Whether securities regulators would be inclined to invoke their public interest jurisdiction to preclude registered dealers and advisers from participating in soliciting dealer arrangements is uncertain. On the one hand, the practice in the context of M&A transactions has been part of the landscape in Canada for many years. On the other hand, the controversy created by Agrium's payment of soliciting dealer fees has focused unprecedented attention on the propriety of dealers and advisers accepting such compensation, not just in the context of contested director elections, but generally. Moreover, even before the Agrium vote buying issues arose, Canadian securities regulators were already exploring whether it would be appropriate to introduce a “best interests” duty for advisers and dealers who provide advice to retail investors. Adoption of this higher standard would require dealers and advisers to revisit whether they could properly participate in soliciting dealer arrangements and satisfy a best interests standard. But even in the absence of a change in the nature of the duty, the interest of Canadian securities regulators in the relationship between dealers and advisers and their retail clients suggests that regulators might nevertheless consider targeting specific industry practices that are contrary to the interests of retail investors.

AGRIUM'S LEGACY
The reaction of the press and the investing public to Agrium's use of soliciting dealer fees in its proxy fight with JANA will likely result in heightened sensitivity to the use of the practice and could lead securities regulators to propose rules or guidance that would curtail the practice altogether. Even in the absence of any regulatory response however, the Agrium case should cause boards to re-evaluate whether compensating brokers for facilitating favorable votes is a sound tactic that they should be keeping in their proxy contest tool-kit. In addition to the question of whether the practice is consistent with the discharge of their fiduciary duties, boards must also consider the risk that the payment of soliciting dealer fees might alienate shareholders and could even influence the ever-important recommendations of proxy advisory firms such as Institutional Shareholder Services and Glass, Lewis & Co. Given the predictable negative shareholder reactions to the practice, the advantages that boards might seek to attain in paying soliciting dealer fees could easily be erased by providing ammunition to their opponents in winning the hearts and minds of the shareholder base.


  1. The author and his firm represented JANA Partners LLC in the Agrium proxy contest.

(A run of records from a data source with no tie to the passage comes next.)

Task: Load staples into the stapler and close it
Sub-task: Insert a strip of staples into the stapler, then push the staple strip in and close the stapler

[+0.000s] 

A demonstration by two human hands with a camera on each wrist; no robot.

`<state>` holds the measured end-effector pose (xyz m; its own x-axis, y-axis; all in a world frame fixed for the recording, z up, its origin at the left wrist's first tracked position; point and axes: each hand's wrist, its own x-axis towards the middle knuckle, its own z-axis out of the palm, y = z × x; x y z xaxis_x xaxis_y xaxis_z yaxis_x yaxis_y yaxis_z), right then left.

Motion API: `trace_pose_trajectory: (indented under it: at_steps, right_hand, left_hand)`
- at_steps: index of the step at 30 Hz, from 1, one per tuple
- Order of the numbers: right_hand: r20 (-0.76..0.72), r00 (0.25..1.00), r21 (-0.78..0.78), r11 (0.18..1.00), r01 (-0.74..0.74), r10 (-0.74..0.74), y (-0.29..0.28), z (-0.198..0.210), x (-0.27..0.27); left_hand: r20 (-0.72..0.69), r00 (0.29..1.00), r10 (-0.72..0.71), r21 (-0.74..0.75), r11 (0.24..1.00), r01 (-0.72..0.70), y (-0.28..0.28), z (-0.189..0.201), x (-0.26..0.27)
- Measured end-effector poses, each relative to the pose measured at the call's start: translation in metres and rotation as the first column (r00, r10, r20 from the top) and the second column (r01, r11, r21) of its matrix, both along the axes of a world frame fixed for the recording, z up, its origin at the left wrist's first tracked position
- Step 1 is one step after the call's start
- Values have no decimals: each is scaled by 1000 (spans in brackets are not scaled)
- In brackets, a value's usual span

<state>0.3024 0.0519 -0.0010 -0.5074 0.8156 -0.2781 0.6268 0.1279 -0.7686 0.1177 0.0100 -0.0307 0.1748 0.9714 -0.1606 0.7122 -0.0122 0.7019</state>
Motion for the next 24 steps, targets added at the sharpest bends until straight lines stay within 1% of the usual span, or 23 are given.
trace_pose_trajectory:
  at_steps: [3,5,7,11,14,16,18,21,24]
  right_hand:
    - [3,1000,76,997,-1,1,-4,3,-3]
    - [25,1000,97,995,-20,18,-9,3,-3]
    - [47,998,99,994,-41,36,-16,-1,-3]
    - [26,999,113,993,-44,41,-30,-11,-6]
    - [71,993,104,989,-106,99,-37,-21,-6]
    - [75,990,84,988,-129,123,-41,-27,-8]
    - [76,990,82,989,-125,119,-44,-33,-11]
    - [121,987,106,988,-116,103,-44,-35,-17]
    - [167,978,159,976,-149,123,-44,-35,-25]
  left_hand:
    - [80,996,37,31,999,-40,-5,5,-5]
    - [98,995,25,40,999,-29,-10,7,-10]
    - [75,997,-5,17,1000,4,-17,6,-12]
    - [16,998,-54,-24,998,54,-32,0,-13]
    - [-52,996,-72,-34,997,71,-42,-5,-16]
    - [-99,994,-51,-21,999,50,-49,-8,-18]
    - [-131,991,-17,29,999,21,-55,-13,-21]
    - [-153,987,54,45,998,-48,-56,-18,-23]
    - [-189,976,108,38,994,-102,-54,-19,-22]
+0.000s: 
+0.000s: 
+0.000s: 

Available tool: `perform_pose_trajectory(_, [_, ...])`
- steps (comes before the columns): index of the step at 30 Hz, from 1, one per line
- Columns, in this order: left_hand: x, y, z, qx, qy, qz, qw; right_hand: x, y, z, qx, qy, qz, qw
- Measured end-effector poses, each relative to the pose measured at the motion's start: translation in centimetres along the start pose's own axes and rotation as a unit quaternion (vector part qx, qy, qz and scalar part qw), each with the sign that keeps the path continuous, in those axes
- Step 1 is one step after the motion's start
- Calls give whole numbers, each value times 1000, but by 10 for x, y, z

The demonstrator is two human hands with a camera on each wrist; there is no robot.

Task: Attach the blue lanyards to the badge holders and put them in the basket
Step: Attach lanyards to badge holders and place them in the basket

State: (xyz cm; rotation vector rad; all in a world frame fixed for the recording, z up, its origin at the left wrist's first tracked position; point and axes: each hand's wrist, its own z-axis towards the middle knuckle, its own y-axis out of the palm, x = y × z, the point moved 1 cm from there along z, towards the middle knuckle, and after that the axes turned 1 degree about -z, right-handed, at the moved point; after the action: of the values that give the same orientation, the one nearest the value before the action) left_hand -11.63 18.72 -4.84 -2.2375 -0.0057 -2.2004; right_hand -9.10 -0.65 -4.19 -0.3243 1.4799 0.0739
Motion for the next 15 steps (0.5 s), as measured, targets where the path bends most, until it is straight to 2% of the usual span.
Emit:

  2. Canada Business Corporations Act (“CBCA”), Section 122(1)(a)
  3. In re BCE Inc. [2008] 3 S.C.R. 560 at para 40 (“BCE”).
  4. [1995] 4 S.C.R. 5
  5. Canadian Jorex Ltd. v. 477749 Alberta Ltd.(1991), 4 B.L.R. (2d) 174 (Alta. C.A.) at 178; Oppenheimer & Co. v. United Grain Growers Ltd., [1997] M.J. No. 510 (Man. Q.B.)
  6. BCE at 71.
  7. 2012 BCSC 1191.
  8. There is a substantially similar exemption in section 68(1)(c) of the Regulations under CBCA.
  9. E.g., see section 2.1 of OSC Rule 31-505 – Conditions of Registration.
  10. O'Malley v. Boris, 742 A. 2d 845 (Del. Supr. Ct.; 1999); and Science Accessories v. Summagraphics, Del. Supr. Ct., 425 A.2d 957 (1980).